Scientific classification
- Kingdom: Plantae
- Clade: Tracheophytes
- Clade: Angiosperms
- Clade: Eudicots
- Order: Saxifragales
- Family: Grossulariaceae
- Genus: Ribes
- Subgenus: Ribes subg. Ribes
- Section: Ribes sect. Symphocalyx
- Species: R. aureum
- Binomial name: Ribes aureum Pursh 1813
- Synonyms: List Chrysobotrya aurea (Pursh) Rydb. ; Chrysobotrya intermedia Spach ; Chrysobotrya lindleyana Spach ; Chrysobotrya odorata (H.L.Wendl.) Rydb. ; Chrysobotrya revoluta Spach ; Coreosma longiflora Lunell ; Coreosma odorata (H.L.Wendl.) Nieuwl. ; Ribes aureum var. longiflorum (Nutt.) Jancz. ; Ribes aureum var. tenuiflorum (Lindl.) Jeps. ; Ribes flavum Berland. ; Ribes fragrans Lodd. ; Ribes longiflorum Nutt. ; Ribes odoratum H.L.Wendl. ; Ribes odoratum var. intermedium (Spach) Rehder ex A. Berger ; Ribes palmatum Deshmukh ; Ribes tenuiflorum Lindl. ;

= Ribes aureum =

- Genus: Ribes
- Species: aureum
- Authority: Pursh 1813

Species of plant

Ribes aureum, known by the common names golden currant, clove currant, pruterberry and buffalo currant, is a species of flowering plant in the genus Ribes native to North America.

== Description ==
The plant is a small to medium-sized deciduous shrub, 2–3 m tall. The leaves are 1.5-4 cm long, green, semi-leathery, with 3 or 5 lobes; they turn red in autumn.

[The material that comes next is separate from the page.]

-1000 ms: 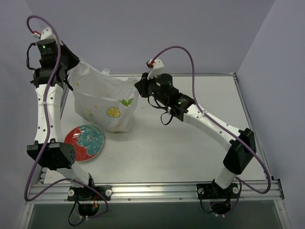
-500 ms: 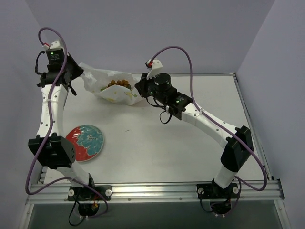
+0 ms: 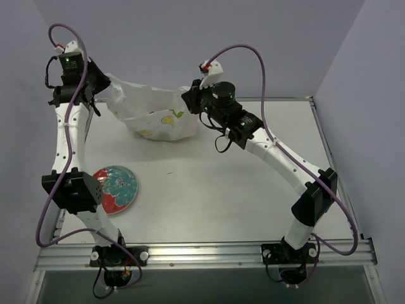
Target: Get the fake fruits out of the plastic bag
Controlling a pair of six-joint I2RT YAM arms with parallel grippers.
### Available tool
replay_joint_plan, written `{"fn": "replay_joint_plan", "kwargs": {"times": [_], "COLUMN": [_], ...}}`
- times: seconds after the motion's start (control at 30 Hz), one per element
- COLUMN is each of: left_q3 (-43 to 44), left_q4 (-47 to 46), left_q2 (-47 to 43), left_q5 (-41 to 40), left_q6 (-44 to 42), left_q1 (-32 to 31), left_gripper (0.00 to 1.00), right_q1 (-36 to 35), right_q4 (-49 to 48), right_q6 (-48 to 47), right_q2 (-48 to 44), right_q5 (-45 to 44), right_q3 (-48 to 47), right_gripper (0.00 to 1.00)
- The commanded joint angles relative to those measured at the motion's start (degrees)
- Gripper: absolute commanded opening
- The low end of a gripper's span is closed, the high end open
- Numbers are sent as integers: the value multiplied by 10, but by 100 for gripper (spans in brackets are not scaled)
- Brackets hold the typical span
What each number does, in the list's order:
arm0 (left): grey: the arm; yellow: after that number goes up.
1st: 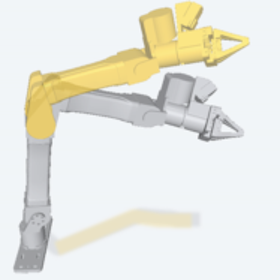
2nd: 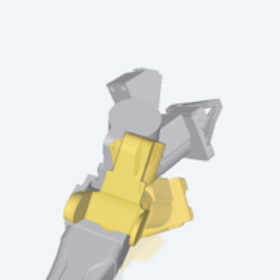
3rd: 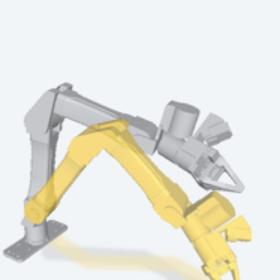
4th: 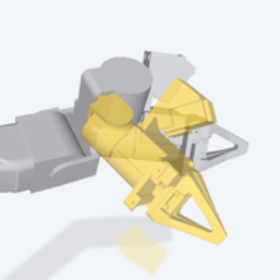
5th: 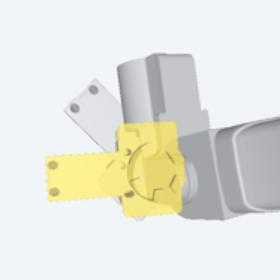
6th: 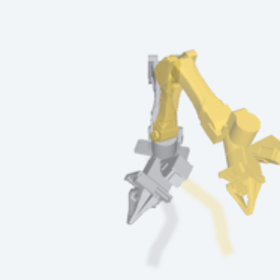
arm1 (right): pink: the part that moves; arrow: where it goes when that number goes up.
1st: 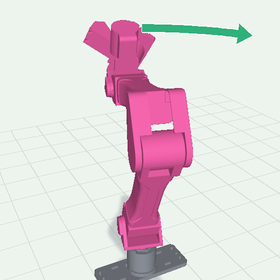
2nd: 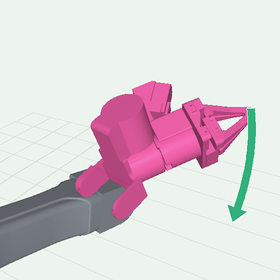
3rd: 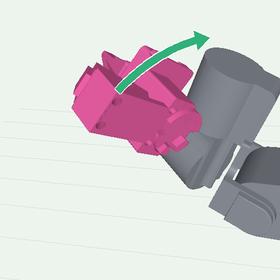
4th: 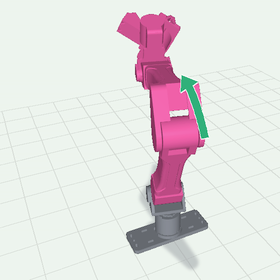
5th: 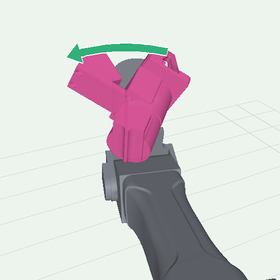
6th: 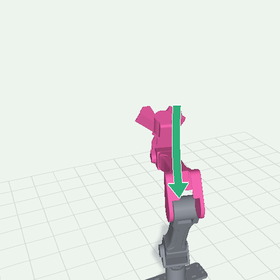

The plant blooms in spring with racemes of conspicuous golden yellow flowers, often with a pronounced, spicy fragrance similar to that of cloves or vanilla. Flowers may also be shades of cream to reddish, and are borne in clusters of up to 18. The shrub produces berries about 1 cm in diameter from an early age. The ripe fruits are amber yellow to black. Those of variety villosum are black.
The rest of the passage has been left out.